For each day from 2014, query the GitHub search API for repositories that use HCL as language.
Some dates queried do not exist, an exception is caught to avoid interruptions.

Every repository is saved in '`data/step1-hcl-repositories.txt`' so no progress is lost in case of interruptions.

In [None]:
import time

script_urls = []
for year in range(2014, 2023):
    for month in range(1, 13):
        print(f"Scraping month {month} of year {year}")
        for day in range(1, 32):
            # Formatting compatible with search parameters
            date = f"{year}-{month:02d}-{day:02d}"
            try:
                time.sleep(2)  # sleep to reset API search limit
                repos = g.search_repositories(query=f"created:{date} language:HCL")
                for repo in repos:
                    time.sleep(0.2)  # sleep to reset API core limit
                    # URLs are added to a txt file to avoid data loss
                    with open(STEP1_HCLREPOS, "a") as file:
                        file.write(f"{repo.clone_url}\n")
                    script_urls.append(repo.clone_url)
            except RateLimitExceededException:
                print("Rate Limit Exception reached!")
            except Exception as e:
                print(e)
                # These are impossible dates (31-2-2022)
                print(f"Skipping: {date}")

In [None]:
# Number of HCL repositories obtained
print(len(script_urls))

## Step 2 - Filter repositories with Terraform files

Read the repositories from the previous step.

In [None]:
# read urls from the file and strip the '\n'
gitUrls_file = open(STEP1_HCLREPOS, "r")
repo_links = gitUrls_file.readlines()
repo_links = [repo.strip() for repo in repo_links]

Scan the content of each repository looking for files with extension '`.tf`' and '`.tf.json`' (i.e., Terraform artifact files).

Suitable repositories are saved in '`data/step2-tf-repositories.txt`'.

Repositories that are not reachable for any reason are saved in '`data/step2-404-repositories.txt`'.

In [None]:
counter = 0
terraform_keywords = ['.tf', '.tf.json']
terraform_relevant_repos = []
for repo_url in repo_links:
    if counter % 100 == 0:
        print(f'Got to {counter}')
    try:
        time.sleep(2)  # sleep for API search limit
        split_list = repo_url.split("/")
        actual_url = split_list[3]+ '/' + split_list[4]
        repo = g.get_repo(actual_url.split('.git')[0])
        contents = repo.get_contents('')
        while contents:
            time.sleep(0.2)  # sleep for API core limit
            file_content = contents.pop(0)
            if file_content.type == "dir":
                contents.extend(repo.get_contents(file_content.path))
            else:
                if file_content.name is not None and any(key in file_content.name.lower() for key in terraform_keywords):
                    terraform_relevant_repos.append(repo_url)
                    with open(STEP2_TFREPOS, "a") as file:
                        file.write(f"{repo_url}\n")
                    break
        counter += 1
    except RateLimitExceededException:
        print("Rate Limit Exception reached!")
    except Exception as e:
        print(f"{e}\n{repo_url}")
        with open(STEP2_404REPOS, "a") as file:
            file.write(f"{repo_url}\n")

## Step 3 - Extract commits with cost-related keywords

Read the previously filtered Terraform repositories. 
Then style a keyword list meant to be used in the commit message filtering phase.

In [None]:
# read urls from the file and strip the '\n'
all_repos = open(STEP2_TFREPOS, "r")
repo_links = [repo.strip() for repo in all_repos.readlines()]
cost_keywords = ["cheap", "expens", "cost", "efficient", "bill", "pay"]

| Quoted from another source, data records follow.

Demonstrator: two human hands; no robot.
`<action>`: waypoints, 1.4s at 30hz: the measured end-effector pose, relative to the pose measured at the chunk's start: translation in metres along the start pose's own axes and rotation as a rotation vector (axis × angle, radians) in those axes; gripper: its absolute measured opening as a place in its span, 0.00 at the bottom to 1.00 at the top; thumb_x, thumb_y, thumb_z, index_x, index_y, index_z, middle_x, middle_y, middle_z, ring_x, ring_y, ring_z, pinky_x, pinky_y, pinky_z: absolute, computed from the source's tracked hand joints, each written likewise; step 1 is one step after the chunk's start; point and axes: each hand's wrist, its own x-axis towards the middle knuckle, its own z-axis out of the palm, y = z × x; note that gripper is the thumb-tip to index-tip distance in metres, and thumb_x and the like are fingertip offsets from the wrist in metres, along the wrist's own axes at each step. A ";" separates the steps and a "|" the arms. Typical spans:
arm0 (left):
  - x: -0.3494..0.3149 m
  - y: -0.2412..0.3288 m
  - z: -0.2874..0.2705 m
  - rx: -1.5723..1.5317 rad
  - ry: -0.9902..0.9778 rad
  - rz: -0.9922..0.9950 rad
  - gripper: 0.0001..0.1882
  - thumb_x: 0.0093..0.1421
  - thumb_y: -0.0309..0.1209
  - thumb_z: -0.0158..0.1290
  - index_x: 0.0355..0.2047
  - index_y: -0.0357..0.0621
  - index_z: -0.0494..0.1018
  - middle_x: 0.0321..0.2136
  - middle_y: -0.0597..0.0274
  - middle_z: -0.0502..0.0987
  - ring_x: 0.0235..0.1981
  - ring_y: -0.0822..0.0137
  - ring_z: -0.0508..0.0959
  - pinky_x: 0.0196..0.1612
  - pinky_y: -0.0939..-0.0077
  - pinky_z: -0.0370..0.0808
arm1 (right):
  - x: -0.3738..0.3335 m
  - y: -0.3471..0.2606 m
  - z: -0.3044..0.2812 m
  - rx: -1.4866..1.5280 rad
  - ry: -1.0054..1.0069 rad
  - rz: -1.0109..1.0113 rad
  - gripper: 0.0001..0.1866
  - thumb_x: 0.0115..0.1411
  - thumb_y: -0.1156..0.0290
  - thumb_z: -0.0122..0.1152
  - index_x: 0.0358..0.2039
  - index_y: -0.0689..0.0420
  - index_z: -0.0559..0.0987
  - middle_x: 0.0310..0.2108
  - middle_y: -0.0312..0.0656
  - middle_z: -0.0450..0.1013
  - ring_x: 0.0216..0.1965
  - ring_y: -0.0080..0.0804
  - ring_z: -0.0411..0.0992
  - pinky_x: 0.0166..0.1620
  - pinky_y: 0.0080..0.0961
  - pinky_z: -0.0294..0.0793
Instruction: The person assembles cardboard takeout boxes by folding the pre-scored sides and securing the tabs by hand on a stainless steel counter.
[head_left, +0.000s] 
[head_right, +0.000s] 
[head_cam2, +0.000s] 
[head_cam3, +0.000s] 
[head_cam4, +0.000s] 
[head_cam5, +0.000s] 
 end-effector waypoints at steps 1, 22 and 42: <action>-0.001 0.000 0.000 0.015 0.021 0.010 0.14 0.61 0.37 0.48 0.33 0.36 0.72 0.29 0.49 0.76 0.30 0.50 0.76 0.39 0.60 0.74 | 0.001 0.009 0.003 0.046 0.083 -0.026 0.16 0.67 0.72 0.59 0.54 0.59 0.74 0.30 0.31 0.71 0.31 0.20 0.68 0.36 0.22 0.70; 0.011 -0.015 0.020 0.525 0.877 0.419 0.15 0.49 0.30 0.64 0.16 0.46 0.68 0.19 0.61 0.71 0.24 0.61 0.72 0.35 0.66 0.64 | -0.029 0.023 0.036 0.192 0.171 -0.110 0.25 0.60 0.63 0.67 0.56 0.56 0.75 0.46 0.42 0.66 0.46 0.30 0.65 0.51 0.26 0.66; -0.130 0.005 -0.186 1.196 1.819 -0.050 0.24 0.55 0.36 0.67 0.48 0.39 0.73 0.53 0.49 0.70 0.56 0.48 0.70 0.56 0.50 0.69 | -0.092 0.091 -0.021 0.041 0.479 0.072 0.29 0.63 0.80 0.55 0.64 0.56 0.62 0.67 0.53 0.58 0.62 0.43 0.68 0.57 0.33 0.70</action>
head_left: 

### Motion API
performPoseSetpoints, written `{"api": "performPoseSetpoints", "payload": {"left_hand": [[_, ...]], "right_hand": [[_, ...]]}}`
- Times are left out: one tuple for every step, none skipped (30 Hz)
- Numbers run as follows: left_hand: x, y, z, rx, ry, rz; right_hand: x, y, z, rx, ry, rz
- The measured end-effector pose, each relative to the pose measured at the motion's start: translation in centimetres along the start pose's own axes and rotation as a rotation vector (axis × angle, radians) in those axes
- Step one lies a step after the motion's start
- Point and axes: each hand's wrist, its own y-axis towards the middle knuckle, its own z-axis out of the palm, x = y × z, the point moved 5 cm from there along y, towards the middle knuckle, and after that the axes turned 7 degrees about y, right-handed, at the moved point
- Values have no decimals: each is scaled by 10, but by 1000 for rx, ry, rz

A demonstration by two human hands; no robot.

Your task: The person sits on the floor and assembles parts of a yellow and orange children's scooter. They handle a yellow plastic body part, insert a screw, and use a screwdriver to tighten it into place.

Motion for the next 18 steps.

Using PyDriller, traverse the commits of each repository.
For every commit containing one or more keywords in its message, extract **commit id**, **message**, **date** and **list of modified files**.

The final list of extracted commits is saved as JSON in '`data/step3-keyword-commits.json`'.

If an error occur while trying to access a commit, the repository URL is saved in '`data/step3-error-repositories.txt`'.

In [None]:
import json
from pydriller import Repository

relevant_repos = []
count = 0
for repo in repo_links:
    commits = []

    if count % 100 == 0:
        print("Got to {}".format(count))

    try:
        # For each commit in the repository
        for commit in Repository(repo).traverse_commits():
            # If any of the keyword appear in the commit message
            if commit.msg is not None and any(key in commit.msg.lower() for key in cost_keywords):
                changed_files = []
                # Save the modified files
                for file in commit.modified_files:
                    changed_files.append(file.filename)
                commit_dic = {"id": commit.hash, 
                              "msg":commit.msg, 
                              "date":str(commit.author_date),
                              "modified_files": changed_files}
                commits.append(commit_dic)
        repo_dic = {"name":repo, "commits":commits}

        # Mark the repository as relevant if it has any relevant commits
        if len(commits) != 0:
            relevant_repos.append(repo_dic)
    except Exception as e:
        # so that we document what errors can happen when accessing commits
        print(f"{e}\n{repo}")
        with open(STEP3_ERRORREPOS, "a") as file:
            file.write(f"{repo}\n")
    count = count + 1

output = {"no_of_repos":len(relevant_repos) ,"repositories": relevant_repos}
with open(STEP3_KWCOMMITS, "w") as outfile:
    json.dump(output, outfile)

## Step 4 - Filter commits that modify Terraform files 

Refines the previous JSON file so that only commits that modify '`.tf`' and '`.tf.json`' files are taken into consideration.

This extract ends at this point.